Él se situó para penetrarla, pero se echó hacia atrás al sentir la resistencia natural de su sexo.


—No quiero hacerte daño—le dijo.


Ella se sentó a horcajadas sobre él. Quería sentirlo en su interior con una desesperación salvaje. Estaba húmeda por el agua, por su lengua y por su propia necesidad. No se le había ocurrido que su cuerpo iba a resistirse.


—No puedes hacerme daño. Ha pasado mucho tiempo.


La tensión se alivió, mientras él ajustaba lenta y cuidadosamente los dos cuerpos.


—Para ambos —dijo el.


Ella se írguió, sorprendida por la confesión... y por la corriente de electricidad que la traspasó al sentir cómo el miembro erecto se deslizaba en su interior.

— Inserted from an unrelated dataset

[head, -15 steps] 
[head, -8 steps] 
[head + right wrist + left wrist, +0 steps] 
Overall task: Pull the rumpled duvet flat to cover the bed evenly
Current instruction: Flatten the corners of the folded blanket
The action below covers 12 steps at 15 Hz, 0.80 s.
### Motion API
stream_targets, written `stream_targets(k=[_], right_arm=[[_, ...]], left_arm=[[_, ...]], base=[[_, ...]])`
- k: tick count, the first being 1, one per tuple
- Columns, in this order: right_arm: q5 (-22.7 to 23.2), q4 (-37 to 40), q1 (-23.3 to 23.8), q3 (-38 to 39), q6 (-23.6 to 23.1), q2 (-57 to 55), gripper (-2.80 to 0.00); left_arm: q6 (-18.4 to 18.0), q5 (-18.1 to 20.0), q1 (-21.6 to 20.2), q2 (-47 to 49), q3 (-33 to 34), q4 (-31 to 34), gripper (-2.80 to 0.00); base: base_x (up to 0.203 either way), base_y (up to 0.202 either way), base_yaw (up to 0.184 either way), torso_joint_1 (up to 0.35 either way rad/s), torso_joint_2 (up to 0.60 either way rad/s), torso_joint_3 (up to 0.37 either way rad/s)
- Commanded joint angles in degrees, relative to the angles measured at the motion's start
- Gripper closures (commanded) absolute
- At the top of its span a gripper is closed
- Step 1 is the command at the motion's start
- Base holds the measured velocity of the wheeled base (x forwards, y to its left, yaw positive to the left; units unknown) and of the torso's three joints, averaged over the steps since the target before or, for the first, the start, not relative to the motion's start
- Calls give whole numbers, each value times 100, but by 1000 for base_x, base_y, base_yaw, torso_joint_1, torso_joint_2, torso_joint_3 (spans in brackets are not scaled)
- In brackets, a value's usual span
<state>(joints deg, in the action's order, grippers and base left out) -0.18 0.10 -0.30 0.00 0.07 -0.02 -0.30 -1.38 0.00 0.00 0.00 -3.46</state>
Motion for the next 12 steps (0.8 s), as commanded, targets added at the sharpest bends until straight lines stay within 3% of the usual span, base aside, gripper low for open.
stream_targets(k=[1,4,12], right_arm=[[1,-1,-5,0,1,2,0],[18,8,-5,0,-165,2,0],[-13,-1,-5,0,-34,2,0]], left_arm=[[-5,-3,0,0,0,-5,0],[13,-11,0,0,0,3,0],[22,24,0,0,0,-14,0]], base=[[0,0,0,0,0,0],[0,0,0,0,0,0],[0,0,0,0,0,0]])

Se movió sinuosamente, comprobando la teoría según la cual aquella era la posición más erótica que había experimentado.


—¿Nunca habías estado encima? —le preguntó él, casi afirmándolo, entre jadeos..


Ella lo agarró por la cintura y él le sujetó las caderas con la mirada fija en sus ojos.


—No lo recuerdo —le respondió. 


Con Pedro, todo su pasado se borraba y solo importaba el presente. Lo único que quería era aprender de él y de ella misma. Disfrutar de la libertad de hacer el amor sin estar enamorada.


Podía ser egoísta si quería; podía tomar lo que necesitaba para alcanzar de nuevo el orgasmo, aunque Pedro se lo daba antes de que pudiera tomarlo. La sujetaba por las caderas y empuja rítmicamente dentro de ella, propagando por su interior las llamas de un incontenible placer.


Explosiones de color estallaban tras sus párpados; torbellinos rojos, naranjas, violetas... Era como estar envuelta en terciopelo.


Pero la más suave sensación provenía de las manos de Pedro. Sobre sus caderas, su vientre, sus pechos... Era tan sensible al sedoso tacto, que el torrente de placer amenazaba con desbordarse de nuevo. Demasiado pronto. 


Negó con la cabeza, intentando sofocar los fuegos artificiales, pero cuando él deslizó la mano entre ellos y le tocó el punto culminante, todas sus barreras cayeron.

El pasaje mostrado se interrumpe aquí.